Every year, Year 10 students in Australia face a critical decision: pursue further education or enter an apprenticeship. This choice has lasting impacts on their income potential and career trajectory. This article explores the return on investment (ROI) of a university degree in the Australian context. We argue that despite the upfront costs, university degrees offer significant social benefits in the long run. Additionally, the recent rise in immigration raises questions about its impact on individuals’ income potential and educational attainment. 

Individual Benefits: Beyond the Bottom Line

For the individual, the return on investment (ROI) on tertiary education is often positive, though not without initial costs. While the average tuition fees for an undergraduate degree in Australia fall between $20,000 to $45,000, student loans like the government’s HECS–HELP can defer the student’s financial burden until later in their career when they begin earning beyond a certain income threshold. The opportunity cost of time could also be considered in regards to the return of investment for undergraduate students, who are occupied with their studies and consequently miss out on opportunities to work as much as they might have preferred. In fact, the typical full-time student works only 12 hours a week and is expected to earn around $6000 lower over their period of study. Yet, research by the Productivity Commission has shown that the average income gain for those with an undergraduate degree is roughly 30% higher than those without. Moreover, holders of a Bachelor degree generally experience a steady growth in their income over the decade following their graduation, with the median salary eventually increasing by 88%. Thus, while individual students may face lower earnings and tuition costs during their studies, they will likely be compensated with higher earnings and job growth later in their careers. Furthermore, the return on investment of a university degree for the individual extends beyond financial considerations and burdens to greater personal freedom. Research has shown that those with a certificate, diploma or degree are 85% more likely to be employed than those without a qualification, signifying greater access to a wider range of careers. 

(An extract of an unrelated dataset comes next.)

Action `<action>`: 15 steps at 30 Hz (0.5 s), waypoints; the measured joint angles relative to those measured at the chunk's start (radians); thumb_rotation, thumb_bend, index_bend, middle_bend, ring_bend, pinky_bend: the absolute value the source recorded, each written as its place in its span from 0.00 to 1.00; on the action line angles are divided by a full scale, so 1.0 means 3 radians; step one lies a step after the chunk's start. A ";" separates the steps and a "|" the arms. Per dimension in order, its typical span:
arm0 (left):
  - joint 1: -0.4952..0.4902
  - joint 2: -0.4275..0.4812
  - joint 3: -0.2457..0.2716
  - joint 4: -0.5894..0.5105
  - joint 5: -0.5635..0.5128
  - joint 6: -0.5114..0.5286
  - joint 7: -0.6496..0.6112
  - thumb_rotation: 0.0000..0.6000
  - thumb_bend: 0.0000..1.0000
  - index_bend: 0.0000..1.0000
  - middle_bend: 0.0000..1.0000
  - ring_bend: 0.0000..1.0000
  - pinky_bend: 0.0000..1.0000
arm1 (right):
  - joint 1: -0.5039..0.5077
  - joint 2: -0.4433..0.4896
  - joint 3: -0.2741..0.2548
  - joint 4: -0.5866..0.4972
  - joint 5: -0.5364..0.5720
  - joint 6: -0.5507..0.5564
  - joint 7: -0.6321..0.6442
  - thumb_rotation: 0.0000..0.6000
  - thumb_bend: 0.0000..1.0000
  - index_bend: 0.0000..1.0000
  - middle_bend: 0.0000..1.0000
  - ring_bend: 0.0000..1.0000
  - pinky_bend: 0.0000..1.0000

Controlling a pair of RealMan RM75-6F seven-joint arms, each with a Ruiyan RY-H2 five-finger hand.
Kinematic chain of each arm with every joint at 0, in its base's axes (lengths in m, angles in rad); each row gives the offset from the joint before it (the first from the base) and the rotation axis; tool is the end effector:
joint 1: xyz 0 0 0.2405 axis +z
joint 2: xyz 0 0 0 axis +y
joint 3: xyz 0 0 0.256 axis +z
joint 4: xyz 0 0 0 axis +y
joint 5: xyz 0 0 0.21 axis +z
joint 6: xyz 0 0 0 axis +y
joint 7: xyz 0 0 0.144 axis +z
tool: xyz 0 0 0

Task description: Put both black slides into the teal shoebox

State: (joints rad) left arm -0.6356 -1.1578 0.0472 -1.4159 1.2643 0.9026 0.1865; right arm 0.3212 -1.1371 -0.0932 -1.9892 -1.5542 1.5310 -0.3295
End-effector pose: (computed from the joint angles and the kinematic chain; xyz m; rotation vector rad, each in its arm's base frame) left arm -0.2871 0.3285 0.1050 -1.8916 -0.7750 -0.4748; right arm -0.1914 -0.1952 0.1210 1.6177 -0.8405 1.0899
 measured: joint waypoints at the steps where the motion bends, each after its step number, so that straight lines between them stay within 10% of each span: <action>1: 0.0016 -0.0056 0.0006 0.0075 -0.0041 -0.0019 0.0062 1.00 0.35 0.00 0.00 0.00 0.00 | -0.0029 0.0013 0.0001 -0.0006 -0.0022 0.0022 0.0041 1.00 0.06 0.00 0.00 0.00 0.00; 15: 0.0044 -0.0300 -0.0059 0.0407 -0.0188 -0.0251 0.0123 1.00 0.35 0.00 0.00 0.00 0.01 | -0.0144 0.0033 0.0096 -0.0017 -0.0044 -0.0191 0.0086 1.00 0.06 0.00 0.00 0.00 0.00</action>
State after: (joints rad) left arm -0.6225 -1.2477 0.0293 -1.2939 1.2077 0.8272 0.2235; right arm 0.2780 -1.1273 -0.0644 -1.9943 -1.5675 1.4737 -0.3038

Social Benefits: Knowledge, Innovation and Growth

Whilst the returns on investment of a university degree is often attributed to the individual’s gain, society and the general public also experience the impact of higher education. Research output can be measured by the publications generated from tertiary institutions, with over 370,000 journal articles submitted for evaluation in Excellence in Research for Australia (ERA) for the period of 2011 to 2016. Such a breadth of knowledge and discovery released into the academic landscape elevates society’s overall quality and advancement, with profound implications for cultural and social developments in the future. University-driven research fosters innovation in critical fields like medicine and technology, paving the way for a healthier and more modern nation. Beyond research, society also benefits from the increased skill level and earnings throughout the economy, with the spillover effect of boosts in productivity in other individuals arising from degree-holders spread across firms

Financially, the government sustained high spending in higher education having almost tripled their outlays from $6.9 billion in 1989 to $20.4 billion in 2020-2021 (in 2020 dollars). Despite coming out of taxpayers’ pockets, this investment proves to pay itself back as it is estimated that for every dollar invested into tertiary research, five dollars is returned to GDP. It can be seen that such a steep rise in spending on education is justifiable considering the long-term returns, especially given that the majority of spending on loans can be retrieved through an internal tax system that draws income from graduates with student loans earning beyond a certain income level. Maintaining spending in such a productive sector like education is pivotal to creating growth across facets spanning the future gains from research and the knowledge and skill base of our future workforce. 


Australian born Immigrant
Skilled (minimum bachelor’s degree) $1,440 $1,234
Unskilled (basic vocational or secondary education) $1,009 $986
Population Median $805 $963

Table 1: Median Weekly Incomes for Skilled and Unskilled workers

Data adapted from the ABS


Immigration and Educational Attainment: A multifaceted relationship

In exploring the dynamics among education and income within Australia, it’s essential to broaden our perspectives. While Lamb (2018) has studied the education-income relationship, a deeper dive into how immigration influences educational achievement is necessary. As highlighted by Marks (2017), factors such as academic performance and socioeconomic background significantly shape educational outcomes and by extension, income. However, immigrant students encounter unique challenges, including language barriers and disparities in education systems, which can impede their academic progress. This raises the crucial question: to what extent does immigration status impact educational attainment and subsequent income levels? As shown in Table 1 above, the median weekly income for the general population is lower when compared with the general immigrant population. Given that almost 51% of permanent migrants held at least an undergraduate degree compared to the Australian population average of 29% (ABS, 2021), this result is inline with our earlier findings. Despite this, Australian born individuals have higher median incomes with the difference increasing when skill level increases. Note, unskilled does not include laborers which require certification or licensing to trade. Given this, we can see that median income is greater as the level of education increases, and a population with higher education may overall have higher median incomes. However, we must view these findings through a critical lens. It follows that, immigration policy to some extent would favor skilled migrants where labor shortages are apparent, thereby driving up wages. Further exploration of this is beyond the scope of this article though it emphasizes the need for further research to unravel the intricate relationship between education and income.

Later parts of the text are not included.